Ей понравилось, она взяла второй. Тем временем стали собираться артисты. Дама со злым накрашенным лицом доставала из ящика говорящую куклу, страшную по своему натуралистическому правдоподобию, и еще человек-арифмометр прохаживался из угла в угол, попеременно трогая кадык и ероша волосы под какого-то знаменитого математика. Концерт начался, но программа потерпела изменения, и Лизин номер отодвинули на самый конец.
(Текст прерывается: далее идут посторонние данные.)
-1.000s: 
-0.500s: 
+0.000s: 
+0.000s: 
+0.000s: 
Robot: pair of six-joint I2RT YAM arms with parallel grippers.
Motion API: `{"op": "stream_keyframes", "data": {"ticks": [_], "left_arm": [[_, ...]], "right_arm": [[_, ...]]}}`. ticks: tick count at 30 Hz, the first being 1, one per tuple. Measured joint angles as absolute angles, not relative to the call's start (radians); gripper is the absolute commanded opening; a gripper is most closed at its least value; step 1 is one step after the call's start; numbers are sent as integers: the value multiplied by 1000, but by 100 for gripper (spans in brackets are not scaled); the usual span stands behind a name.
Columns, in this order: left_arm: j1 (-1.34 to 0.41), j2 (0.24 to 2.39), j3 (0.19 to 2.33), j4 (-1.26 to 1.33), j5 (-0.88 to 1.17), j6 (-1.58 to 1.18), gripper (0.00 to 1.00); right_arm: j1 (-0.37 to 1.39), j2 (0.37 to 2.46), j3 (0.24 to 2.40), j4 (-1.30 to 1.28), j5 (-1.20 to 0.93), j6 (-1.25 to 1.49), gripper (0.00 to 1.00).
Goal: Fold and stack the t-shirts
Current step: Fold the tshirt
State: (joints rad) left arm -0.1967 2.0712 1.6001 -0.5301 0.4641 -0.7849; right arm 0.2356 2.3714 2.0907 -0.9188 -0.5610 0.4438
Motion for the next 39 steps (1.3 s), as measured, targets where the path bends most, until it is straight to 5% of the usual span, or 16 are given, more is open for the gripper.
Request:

Она зря поторопилась с бутербродами... И она доедала уже третий, когда увидела знакомое лицо. Об этом человеке она вспоминала не раз в дни униженья; ей казалось, что если рассказать ему все без утайки, он выслушает ее до конца и сможет назвать то главное, чего ей не хватает для успеха. Она и в театр-то приглашала его с тайной надеждой заслужить его похвалу (и теперь вдруг захотелось спросить, понравилась ли она ему во Фредерике). Это был Курилов; он стоял в коридоре и набивал трубку. Лиза сделала так, что они встретились. Освещение находилось за его спиной, и оттого он выглядел помолодевшим. Она откровенно сказала ему об этом. Он засмеялся.
— Ну, в мои годы не стариться — это уже молодеть. Танцуете, играете, поете?